• **What the task asks**
Below are the records; count how many of their lines contain the word "object" and give that number only.

━━━ Material for this exercise

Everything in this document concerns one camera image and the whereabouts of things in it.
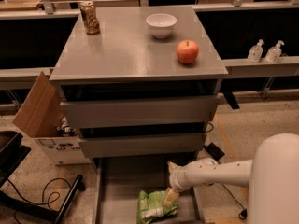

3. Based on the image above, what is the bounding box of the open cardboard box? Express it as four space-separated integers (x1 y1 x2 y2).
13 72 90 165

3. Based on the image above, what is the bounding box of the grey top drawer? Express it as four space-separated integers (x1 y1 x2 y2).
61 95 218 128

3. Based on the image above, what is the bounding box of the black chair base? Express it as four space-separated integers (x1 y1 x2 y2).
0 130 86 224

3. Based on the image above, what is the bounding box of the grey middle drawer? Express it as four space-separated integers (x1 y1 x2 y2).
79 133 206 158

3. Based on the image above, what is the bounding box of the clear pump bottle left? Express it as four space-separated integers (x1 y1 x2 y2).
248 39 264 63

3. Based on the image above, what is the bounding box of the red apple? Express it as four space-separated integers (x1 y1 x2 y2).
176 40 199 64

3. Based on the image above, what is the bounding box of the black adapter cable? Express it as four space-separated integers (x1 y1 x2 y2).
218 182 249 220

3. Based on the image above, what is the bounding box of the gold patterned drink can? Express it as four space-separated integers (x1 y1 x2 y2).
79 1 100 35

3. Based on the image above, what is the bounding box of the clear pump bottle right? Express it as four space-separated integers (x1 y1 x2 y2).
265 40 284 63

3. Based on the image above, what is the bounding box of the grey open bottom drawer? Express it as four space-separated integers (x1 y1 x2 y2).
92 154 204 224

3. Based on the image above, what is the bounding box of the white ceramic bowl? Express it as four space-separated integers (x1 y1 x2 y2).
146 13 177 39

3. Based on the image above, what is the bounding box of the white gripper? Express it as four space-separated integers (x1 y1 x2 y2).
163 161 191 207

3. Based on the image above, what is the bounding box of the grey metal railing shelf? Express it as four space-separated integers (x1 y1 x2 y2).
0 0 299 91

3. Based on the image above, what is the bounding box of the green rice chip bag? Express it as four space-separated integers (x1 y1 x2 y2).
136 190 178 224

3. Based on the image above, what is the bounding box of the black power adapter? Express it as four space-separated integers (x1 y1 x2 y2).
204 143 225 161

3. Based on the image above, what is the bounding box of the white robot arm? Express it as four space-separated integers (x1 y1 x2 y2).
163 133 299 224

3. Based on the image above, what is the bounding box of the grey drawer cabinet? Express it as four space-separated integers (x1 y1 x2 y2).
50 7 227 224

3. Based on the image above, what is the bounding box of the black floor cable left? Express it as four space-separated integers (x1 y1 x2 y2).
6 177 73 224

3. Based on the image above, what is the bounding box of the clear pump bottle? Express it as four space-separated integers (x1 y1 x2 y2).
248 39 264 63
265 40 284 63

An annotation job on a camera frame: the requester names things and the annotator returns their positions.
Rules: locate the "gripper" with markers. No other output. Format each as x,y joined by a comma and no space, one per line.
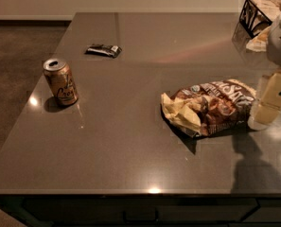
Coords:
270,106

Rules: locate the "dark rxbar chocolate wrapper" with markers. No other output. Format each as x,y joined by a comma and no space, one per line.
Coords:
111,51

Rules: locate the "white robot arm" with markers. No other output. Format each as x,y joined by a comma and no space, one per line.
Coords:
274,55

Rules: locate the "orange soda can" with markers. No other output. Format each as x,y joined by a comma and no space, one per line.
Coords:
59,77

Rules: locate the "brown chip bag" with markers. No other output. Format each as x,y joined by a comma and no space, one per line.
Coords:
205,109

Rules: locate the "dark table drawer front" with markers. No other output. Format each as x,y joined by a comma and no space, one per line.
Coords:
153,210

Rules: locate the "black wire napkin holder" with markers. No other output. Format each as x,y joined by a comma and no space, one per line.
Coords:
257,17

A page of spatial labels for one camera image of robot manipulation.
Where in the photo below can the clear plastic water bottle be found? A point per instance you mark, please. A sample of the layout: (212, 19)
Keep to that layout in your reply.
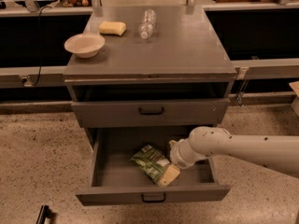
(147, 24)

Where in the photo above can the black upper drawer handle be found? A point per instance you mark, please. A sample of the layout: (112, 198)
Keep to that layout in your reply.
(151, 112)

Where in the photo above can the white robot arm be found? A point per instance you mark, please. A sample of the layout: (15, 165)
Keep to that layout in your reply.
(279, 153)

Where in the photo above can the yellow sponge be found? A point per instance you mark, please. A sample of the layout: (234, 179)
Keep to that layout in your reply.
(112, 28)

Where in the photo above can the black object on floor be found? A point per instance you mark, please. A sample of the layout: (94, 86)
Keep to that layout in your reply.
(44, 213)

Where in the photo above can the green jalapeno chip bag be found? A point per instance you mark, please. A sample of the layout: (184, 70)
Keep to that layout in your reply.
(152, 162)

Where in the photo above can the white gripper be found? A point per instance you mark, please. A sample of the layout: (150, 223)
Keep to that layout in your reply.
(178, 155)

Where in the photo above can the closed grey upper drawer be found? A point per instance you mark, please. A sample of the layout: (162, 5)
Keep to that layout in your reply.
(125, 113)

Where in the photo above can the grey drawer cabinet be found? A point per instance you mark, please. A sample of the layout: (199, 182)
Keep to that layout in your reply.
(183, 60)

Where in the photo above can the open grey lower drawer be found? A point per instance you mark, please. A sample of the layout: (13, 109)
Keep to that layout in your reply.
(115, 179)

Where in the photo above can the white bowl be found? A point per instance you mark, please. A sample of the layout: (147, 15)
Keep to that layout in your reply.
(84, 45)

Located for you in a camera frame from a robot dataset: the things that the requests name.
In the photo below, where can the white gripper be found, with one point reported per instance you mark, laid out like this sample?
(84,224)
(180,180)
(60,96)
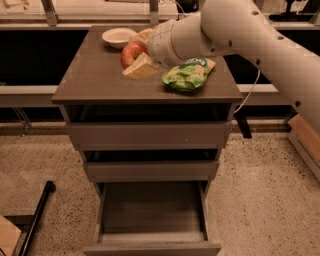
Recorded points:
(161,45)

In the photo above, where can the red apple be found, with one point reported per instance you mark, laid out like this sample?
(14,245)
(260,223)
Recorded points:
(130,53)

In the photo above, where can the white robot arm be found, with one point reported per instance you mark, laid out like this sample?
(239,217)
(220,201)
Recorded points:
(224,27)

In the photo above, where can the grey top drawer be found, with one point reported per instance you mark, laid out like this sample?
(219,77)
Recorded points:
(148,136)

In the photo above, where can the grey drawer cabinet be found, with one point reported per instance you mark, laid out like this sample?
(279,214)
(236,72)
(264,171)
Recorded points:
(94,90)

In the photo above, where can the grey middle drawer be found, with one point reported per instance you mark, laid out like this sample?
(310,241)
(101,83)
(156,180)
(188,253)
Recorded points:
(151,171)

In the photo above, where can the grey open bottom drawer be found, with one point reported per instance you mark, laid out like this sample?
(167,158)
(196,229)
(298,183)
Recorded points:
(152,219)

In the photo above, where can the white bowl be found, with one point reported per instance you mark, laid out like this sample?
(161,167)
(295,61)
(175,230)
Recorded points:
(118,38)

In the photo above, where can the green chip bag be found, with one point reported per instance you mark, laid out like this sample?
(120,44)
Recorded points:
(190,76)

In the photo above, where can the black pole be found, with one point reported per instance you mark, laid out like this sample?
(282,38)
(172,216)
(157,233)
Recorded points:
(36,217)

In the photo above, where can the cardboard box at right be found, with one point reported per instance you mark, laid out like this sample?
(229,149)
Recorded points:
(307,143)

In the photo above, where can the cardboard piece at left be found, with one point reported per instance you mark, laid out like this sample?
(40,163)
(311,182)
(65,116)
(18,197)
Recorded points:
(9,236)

━━━━━━
━━━ Material for this exercise

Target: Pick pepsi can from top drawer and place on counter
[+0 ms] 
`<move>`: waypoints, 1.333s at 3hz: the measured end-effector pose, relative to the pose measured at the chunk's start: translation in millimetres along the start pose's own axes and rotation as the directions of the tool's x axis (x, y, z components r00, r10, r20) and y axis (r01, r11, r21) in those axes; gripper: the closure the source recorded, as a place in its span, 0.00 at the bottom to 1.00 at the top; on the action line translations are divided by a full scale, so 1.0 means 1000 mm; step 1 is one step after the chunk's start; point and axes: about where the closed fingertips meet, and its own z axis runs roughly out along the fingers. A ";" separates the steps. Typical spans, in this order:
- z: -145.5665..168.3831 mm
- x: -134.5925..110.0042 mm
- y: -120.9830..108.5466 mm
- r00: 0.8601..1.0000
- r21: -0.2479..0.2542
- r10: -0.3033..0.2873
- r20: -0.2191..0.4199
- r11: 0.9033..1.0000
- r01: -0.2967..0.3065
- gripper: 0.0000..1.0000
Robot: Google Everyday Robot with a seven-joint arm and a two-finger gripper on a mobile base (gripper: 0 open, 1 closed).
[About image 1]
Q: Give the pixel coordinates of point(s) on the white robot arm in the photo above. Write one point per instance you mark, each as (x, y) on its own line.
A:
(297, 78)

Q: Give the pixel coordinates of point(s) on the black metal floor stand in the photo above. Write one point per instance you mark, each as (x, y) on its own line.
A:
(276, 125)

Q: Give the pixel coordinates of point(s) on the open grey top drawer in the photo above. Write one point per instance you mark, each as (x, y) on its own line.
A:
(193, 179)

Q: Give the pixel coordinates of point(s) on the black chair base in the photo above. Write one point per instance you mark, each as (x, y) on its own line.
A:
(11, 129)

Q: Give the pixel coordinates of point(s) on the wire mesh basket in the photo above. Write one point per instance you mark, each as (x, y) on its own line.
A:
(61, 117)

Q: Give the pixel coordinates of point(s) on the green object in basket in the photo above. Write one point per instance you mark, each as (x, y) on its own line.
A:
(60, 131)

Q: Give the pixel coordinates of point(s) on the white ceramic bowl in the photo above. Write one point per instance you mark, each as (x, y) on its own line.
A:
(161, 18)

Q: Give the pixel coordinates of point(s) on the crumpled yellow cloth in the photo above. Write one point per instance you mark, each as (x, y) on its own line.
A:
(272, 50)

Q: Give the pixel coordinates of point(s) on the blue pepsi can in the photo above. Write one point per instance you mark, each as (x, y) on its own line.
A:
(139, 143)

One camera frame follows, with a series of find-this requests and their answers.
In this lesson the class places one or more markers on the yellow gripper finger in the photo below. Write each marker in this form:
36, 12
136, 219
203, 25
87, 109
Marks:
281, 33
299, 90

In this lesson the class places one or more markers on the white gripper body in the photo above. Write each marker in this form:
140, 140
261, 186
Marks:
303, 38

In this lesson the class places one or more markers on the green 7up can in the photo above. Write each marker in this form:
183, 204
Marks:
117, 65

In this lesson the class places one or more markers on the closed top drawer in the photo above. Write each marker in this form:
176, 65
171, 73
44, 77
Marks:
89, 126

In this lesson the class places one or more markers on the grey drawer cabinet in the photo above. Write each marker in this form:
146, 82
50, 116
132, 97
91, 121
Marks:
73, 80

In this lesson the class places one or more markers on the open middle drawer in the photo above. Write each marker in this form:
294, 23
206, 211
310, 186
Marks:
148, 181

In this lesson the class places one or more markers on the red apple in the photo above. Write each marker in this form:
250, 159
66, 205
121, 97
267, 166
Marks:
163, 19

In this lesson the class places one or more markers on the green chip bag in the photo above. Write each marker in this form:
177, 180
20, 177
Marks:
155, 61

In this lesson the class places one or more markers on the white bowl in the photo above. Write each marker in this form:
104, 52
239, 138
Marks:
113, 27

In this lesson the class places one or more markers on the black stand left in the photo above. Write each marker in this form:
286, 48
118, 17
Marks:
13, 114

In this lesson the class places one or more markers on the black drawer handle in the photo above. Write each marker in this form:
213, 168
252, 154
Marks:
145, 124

━━━━━━

• **Response area**
2